● What to work on:
Narrow the data below down to the lines containing "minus".

Stored dataset items
*** Block opens ***
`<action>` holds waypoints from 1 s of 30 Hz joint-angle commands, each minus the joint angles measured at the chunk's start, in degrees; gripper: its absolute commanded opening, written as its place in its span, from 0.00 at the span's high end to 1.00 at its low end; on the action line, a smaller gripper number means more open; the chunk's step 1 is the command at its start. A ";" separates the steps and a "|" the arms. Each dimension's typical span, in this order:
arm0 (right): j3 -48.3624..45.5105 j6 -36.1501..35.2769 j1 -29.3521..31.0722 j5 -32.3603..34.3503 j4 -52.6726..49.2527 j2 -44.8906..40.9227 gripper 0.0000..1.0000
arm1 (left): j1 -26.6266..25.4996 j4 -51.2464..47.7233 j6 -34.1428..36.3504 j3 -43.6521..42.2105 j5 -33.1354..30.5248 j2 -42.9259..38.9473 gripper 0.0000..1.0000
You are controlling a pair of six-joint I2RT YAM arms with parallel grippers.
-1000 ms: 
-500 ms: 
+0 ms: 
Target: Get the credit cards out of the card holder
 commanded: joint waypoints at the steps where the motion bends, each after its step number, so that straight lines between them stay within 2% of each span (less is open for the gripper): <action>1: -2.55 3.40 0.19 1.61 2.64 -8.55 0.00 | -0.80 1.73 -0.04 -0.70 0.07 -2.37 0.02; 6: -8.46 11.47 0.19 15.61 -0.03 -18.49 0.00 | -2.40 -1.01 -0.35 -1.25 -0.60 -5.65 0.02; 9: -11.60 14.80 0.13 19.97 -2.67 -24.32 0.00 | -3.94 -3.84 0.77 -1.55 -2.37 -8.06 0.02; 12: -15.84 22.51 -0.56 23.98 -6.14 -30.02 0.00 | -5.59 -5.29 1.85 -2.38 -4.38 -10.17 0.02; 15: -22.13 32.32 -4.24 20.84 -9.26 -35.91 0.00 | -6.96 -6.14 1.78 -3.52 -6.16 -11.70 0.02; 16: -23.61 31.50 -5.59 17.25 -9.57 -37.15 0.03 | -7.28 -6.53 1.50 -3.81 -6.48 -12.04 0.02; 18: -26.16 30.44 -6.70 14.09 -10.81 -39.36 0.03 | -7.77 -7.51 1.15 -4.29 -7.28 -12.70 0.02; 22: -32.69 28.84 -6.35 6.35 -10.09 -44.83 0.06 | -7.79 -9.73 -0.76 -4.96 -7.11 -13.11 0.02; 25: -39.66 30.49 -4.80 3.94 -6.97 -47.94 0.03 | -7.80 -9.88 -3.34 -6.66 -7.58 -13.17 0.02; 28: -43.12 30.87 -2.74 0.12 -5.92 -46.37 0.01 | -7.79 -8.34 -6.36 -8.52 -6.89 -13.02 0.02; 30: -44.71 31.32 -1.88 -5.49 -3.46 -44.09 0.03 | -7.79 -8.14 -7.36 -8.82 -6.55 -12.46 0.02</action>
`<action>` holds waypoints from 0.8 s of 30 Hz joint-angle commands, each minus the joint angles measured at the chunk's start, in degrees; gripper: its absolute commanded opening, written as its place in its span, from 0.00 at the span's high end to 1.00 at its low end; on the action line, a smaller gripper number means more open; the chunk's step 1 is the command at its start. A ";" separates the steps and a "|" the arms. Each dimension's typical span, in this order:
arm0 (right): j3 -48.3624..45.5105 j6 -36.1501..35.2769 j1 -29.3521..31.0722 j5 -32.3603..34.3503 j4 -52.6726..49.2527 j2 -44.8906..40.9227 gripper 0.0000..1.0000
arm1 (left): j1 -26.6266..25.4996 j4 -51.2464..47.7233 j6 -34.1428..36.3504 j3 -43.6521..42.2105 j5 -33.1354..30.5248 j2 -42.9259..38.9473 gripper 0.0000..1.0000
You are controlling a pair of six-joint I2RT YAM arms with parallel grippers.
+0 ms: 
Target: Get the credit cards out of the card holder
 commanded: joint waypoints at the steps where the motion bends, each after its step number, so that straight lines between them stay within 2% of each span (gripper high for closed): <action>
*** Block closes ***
● Exercise result:
`<action>` holds waypoints from 1 s of 30 Hz joint-angle commands, each minus the joint angles measured at the chunk's start, in degrees; gripper: its absolute commanded opening, written as its place in its span, from 0.00 at the span's high end to 1.00 at its low end; on the action line, a smaller gripper number means more open; the chunk's step 1 is the command at its start. A ";" separates the steps and a "|" the arms. Each dimension's typical span, in this order:
`<action>` holds waypoints from 0.8 s of 30 Hz joint-angle commands, each minus the joint angles measured at the chunk's start, in degrees; gripper: its absolute commanded opening, written as its place in its span, from 0.00 at the span's high end to 1.00 at its low end; on the action line, a smaller gripper number means more open; the chunk's step 1 is the command at its start. A ";" separates the steps and a "|" the arms. Each dimension's typical span, in this order:

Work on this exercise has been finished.